TO DO. Without including any pictures, give back all of the data exactly.

DATA EXTRACT.
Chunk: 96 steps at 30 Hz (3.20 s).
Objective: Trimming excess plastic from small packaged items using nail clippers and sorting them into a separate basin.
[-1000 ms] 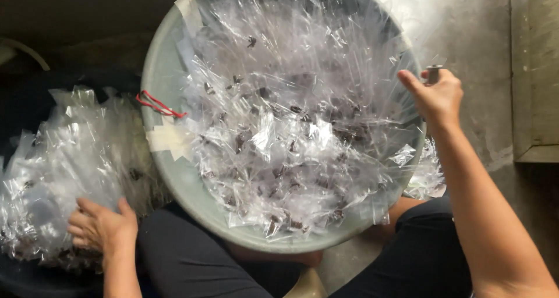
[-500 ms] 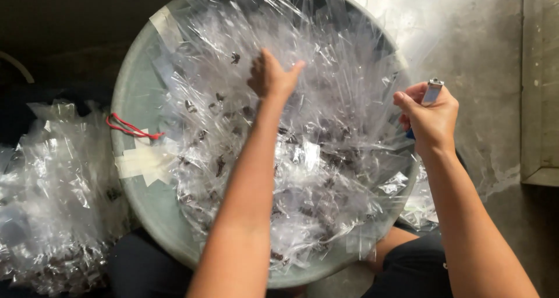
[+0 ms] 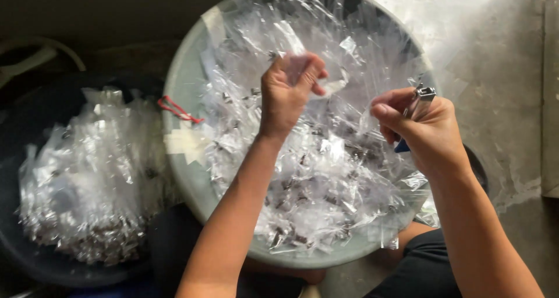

RESPONSE TO THIS TASK.
Chunk: 96 steps at 30 Hz (3.20 s).
Objective: Trimming excess plastic from small packaged items using nail clippers and sorting them into a separate basin.
[-1000 ms] 
[-500 ms] 
[+0 ms] 

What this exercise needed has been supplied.